Adds THD + CP for ESM2 #1320

jomitchellnv · 2025-11-13T21:35:46Z

Description

Add context based parallelism to ESM2 through the addition of a CPAware Dataloader as well as several edits to the testing model file.

Usage

train_dataloader, dataset_or_sampler = create_cp_dataloader(dist_config, cp_world_size=torch.distributed.get_world_size(group=cp_group), cp_group=cp_group, cp_rank=cp_rank, **args.dataset)

There's also a bunch of other changes as well that need to happen to run this.

Type of changes

Bug fix (non-breaking change which fixes an issue)
New feature (non-breaking change which adds functionality)
Refactor
Documentation update
Other (please describe):

CI Pipeline Configuration

Configure CI behavior by applying the relevant labels.
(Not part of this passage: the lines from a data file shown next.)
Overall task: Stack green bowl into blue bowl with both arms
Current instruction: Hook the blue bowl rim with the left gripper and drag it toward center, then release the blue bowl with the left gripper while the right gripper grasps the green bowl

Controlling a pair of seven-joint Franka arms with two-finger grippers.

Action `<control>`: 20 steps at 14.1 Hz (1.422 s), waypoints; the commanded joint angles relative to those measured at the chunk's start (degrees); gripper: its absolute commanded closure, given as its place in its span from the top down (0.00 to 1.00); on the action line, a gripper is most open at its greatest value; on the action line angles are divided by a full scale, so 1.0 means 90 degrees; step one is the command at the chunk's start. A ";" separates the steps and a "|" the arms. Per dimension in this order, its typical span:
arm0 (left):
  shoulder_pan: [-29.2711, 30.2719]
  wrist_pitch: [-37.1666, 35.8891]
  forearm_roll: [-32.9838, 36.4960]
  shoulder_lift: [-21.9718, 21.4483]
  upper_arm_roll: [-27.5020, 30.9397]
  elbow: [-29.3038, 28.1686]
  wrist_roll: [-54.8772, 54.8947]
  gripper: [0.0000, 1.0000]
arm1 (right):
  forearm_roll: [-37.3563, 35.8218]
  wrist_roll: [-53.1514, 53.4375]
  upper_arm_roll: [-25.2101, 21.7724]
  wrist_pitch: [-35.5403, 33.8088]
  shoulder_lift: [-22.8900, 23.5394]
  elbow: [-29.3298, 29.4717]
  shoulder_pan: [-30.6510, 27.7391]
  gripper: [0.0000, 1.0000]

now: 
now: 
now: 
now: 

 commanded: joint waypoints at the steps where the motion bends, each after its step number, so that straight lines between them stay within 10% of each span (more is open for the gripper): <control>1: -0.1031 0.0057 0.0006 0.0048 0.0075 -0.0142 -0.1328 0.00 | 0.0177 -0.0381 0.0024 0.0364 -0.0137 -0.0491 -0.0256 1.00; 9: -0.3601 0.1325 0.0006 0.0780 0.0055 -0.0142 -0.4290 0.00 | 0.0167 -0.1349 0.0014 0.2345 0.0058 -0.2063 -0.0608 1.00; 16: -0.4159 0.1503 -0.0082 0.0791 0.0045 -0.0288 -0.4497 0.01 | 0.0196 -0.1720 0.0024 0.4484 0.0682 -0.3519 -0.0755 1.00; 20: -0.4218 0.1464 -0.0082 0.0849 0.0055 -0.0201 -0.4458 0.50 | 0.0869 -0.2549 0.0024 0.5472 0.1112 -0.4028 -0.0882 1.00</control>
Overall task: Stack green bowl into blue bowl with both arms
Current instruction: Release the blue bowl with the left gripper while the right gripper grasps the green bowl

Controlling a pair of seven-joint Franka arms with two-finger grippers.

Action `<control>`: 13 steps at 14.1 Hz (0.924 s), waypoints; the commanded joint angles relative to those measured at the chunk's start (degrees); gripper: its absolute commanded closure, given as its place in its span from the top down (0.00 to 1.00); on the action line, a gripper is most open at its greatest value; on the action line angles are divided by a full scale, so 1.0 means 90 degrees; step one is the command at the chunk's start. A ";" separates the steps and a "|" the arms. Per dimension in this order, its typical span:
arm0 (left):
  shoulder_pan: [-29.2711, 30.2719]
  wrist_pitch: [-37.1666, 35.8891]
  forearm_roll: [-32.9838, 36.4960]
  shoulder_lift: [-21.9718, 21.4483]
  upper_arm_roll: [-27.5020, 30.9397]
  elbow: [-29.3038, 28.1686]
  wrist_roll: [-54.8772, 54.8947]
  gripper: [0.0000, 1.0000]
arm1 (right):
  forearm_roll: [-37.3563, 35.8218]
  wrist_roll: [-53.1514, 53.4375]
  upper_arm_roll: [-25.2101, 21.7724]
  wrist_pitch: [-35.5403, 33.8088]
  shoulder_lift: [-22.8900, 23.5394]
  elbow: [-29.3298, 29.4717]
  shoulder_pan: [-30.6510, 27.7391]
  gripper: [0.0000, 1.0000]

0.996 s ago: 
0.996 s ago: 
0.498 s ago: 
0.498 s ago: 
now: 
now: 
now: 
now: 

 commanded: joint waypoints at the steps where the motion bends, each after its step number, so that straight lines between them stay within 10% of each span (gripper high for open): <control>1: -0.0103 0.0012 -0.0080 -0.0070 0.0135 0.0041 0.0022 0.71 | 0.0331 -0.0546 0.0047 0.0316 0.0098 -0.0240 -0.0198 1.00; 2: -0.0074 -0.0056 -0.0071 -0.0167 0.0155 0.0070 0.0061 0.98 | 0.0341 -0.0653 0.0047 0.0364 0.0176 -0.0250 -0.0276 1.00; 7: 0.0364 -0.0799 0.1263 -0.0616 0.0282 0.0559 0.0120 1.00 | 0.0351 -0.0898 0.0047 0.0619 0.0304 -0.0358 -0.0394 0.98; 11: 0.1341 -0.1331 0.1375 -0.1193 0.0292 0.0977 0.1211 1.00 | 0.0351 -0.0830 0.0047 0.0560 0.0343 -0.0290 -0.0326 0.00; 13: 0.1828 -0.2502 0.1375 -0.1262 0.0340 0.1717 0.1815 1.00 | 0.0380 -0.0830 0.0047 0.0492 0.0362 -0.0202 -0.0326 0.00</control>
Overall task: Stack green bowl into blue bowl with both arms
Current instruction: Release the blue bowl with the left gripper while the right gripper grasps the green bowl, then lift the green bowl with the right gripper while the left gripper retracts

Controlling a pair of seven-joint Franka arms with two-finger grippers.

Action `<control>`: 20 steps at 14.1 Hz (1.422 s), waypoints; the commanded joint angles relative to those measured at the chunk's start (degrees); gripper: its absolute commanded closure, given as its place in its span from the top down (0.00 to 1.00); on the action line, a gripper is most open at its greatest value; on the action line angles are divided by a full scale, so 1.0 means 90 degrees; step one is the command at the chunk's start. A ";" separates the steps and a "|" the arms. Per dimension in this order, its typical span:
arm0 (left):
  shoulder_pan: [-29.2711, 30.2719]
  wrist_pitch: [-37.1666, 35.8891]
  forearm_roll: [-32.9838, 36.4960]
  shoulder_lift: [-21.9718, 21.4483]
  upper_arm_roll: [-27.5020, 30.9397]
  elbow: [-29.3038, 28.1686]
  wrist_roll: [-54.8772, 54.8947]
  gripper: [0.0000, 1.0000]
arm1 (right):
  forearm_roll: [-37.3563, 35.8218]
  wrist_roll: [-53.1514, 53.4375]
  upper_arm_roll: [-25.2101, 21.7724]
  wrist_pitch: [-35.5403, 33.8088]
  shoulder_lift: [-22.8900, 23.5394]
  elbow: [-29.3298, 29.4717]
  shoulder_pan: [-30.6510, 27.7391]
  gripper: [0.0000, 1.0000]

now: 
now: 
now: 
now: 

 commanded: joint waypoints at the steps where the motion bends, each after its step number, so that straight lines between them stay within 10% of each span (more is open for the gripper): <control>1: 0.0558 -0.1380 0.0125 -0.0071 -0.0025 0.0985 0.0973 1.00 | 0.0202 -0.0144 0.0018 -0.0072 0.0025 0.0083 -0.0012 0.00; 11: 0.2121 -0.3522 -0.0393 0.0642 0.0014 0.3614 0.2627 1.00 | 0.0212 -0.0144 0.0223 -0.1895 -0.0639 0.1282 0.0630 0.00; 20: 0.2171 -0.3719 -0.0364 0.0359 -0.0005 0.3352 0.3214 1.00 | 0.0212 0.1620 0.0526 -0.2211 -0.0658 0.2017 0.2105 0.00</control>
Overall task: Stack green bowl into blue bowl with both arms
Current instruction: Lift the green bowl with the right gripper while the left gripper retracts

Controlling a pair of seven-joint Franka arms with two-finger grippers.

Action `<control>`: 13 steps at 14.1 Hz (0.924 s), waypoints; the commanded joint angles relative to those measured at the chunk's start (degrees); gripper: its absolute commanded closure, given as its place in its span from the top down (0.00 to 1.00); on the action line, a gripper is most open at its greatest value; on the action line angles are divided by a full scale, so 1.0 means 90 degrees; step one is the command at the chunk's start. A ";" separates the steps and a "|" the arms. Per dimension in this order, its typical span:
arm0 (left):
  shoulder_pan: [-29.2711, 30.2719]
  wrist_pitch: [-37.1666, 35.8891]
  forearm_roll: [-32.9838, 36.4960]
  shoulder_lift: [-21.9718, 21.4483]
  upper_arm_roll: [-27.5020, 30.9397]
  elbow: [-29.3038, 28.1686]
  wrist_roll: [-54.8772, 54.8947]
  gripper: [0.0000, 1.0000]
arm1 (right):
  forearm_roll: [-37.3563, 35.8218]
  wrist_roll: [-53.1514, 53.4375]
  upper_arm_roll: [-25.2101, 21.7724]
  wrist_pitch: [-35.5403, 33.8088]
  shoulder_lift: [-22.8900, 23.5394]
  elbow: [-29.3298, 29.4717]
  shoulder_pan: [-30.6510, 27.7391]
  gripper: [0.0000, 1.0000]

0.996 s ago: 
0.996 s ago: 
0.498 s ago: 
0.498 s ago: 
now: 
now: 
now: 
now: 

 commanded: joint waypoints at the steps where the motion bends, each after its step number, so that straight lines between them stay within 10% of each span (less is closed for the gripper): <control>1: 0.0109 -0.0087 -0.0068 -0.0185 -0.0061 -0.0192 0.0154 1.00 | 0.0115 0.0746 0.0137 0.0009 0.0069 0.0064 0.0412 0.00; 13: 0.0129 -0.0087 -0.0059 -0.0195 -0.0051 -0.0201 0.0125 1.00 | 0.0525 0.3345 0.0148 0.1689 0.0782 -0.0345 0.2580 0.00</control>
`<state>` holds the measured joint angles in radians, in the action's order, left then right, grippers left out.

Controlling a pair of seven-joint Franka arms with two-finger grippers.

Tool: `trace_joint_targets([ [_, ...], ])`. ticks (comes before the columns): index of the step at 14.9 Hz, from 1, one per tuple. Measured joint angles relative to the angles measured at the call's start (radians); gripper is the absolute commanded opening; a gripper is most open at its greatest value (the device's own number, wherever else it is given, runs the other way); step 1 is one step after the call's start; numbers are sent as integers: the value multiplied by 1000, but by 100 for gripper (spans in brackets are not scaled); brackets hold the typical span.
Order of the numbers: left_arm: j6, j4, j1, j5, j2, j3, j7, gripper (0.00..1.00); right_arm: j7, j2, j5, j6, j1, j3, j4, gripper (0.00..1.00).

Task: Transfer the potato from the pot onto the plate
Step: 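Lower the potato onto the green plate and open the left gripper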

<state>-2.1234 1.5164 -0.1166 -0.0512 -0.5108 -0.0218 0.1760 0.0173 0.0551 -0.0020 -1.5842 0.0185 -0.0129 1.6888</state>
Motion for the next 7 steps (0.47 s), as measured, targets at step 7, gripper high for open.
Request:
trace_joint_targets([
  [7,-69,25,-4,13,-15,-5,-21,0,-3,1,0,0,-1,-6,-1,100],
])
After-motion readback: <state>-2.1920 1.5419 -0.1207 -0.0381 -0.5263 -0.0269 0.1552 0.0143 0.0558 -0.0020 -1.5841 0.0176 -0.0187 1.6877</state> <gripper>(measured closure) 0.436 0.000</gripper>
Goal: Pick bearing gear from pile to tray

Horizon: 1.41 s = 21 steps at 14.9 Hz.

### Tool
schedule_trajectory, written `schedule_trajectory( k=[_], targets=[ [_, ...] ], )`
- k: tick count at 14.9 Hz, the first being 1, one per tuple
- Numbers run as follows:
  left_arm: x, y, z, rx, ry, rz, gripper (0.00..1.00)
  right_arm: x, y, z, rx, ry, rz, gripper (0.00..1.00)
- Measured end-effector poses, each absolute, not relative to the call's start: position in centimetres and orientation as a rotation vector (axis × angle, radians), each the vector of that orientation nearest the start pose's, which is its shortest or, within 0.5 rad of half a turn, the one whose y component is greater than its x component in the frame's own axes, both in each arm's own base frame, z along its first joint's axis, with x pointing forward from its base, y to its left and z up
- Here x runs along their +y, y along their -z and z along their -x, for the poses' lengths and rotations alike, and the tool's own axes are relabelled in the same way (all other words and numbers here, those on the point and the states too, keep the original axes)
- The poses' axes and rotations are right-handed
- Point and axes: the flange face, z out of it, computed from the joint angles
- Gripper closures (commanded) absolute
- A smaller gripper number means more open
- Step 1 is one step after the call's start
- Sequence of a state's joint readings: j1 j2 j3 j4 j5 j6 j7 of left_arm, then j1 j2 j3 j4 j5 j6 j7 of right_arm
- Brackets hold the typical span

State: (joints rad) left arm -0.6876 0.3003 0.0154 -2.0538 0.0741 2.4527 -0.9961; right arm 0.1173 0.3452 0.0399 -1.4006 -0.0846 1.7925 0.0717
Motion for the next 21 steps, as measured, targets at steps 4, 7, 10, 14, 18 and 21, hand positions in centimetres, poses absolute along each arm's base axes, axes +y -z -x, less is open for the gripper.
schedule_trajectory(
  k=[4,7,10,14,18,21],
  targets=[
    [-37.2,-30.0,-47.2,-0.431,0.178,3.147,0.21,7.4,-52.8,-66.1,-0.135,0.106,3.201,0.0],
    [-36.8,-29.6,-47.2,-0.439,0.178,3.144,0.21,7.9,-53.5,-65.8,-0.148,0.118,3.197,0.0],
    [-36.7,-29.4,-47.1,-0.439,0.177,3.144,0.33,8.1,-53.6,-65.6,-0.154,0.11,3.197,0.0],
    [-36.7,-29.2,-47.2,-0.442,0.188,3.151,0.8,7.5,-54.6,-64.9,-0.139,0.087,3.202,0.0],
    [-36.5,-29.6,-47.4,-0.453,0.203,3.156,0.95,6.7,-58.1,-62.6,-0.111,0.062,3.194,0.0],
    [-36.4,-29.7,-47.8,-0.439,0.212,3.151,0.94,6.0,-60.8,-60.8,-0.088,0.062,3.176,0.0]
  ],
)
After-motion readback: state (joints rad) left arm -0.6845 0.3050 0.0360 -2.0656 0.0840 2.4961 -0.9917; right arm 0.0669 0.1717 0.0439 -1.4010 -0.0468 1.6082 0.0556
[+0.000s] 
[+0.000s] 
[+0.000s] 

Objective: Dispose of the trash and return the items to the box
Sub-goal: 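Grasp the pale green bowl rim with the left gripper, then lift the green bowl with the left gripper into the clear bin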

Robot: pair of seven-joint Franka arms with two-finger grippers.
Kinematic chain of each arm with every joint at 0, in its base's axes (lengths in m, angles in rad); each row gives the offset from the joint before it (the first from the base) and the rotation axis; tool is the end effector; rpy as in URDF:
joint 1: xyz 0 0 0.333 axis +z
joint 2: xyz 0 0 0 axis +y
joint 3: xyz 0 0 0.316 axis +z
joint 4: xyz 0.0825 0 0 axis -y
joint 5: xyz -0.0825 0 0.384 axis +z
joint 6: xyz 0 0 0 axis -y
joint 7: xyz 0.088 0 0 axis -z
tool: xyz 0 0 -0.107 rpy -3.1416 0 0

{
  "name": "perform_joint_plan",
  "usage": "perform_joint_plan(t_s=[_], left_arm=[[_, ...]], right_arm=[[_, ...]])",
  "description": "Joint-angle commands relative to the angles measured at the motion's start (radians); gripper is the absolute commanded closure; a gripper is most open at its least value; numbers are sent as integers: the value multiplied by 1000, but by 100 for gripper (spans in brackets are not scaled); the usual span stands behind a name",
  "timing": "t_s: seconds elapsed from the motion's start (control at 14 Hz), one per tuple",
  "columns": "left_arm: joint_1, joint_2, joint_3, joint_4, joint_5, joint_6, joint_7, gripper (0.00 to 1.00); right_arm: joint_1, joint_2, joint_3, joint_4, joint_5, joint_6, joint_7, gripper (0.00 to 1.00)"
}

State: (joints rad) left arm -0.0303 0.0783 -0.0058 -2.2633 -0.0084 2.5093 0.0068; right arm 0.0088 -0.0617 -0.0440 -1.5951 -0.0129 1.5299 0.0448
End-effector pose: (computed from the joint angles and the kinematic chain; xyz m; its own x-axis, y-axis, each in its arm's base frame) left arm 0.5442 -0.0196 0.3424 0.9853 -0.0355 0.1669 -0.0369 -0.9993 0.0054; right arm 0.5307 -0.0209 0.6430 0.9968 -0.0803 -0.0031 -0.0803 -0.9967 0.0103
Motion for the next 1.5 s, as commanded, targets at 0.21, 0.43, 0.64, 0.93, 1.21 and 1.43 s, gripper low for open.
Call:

By default, only basic unit tests are run.

ciflow:skip - Skip all CI tests for this PR
ciflow:notebooks - Run Jupyter notebooks execution tests for bionemo2
ciflow:slow - Run slow single GPU integration tests marked as @pytest.mark.slow for bionemo2
ciflow:all - Run all tests (unit tests, slow tests, and notebooks) for bionemo2. This label can be used to enforce running tests for all bionemo2.
ciflow:all-recipes - Run tests for all recipes (under bionemo-recipes). This label can be used to enforce running tests for all recipes.

Unit tests marked as @pytest.mark.multi_gpu or @pytest.mark.distributed are not run in the PR pipeline.

For more details, see CONTRIBUTING

Note

By default, only basic unit tests are run. Add appropriate labels to enable an additional test coverage.

Authorizing CI Runs

We use copy-pr-bot to manage authorization of CI
runs on NVIDIA's compute resources.

If a pull request is opened by a trusted user and contains only trusted changes, the pull request's code will
automatically be copied to a pull-request/ prefixed branch in the source repository (e.g. pull-request/123)
If a pull request is opened by an untrusted user or contains untrusted changes, an NVIDIA org member must leave an
/ok to test comment on the pull request to trigger CI. This will need to be done for each new commit.

Pre-submit Checklist

I have tested these changes locally
I have updated the documentation accordingly
I have added/updated tests as needed
All existing tests pass successfully

Signed-off-by: Jonathan Mitchell <[email protected]>

copy-pr-bot · 2025-11-13T21:35:49Z

This pull request requires additional validation before any workflows can run on NVIDIA's runners.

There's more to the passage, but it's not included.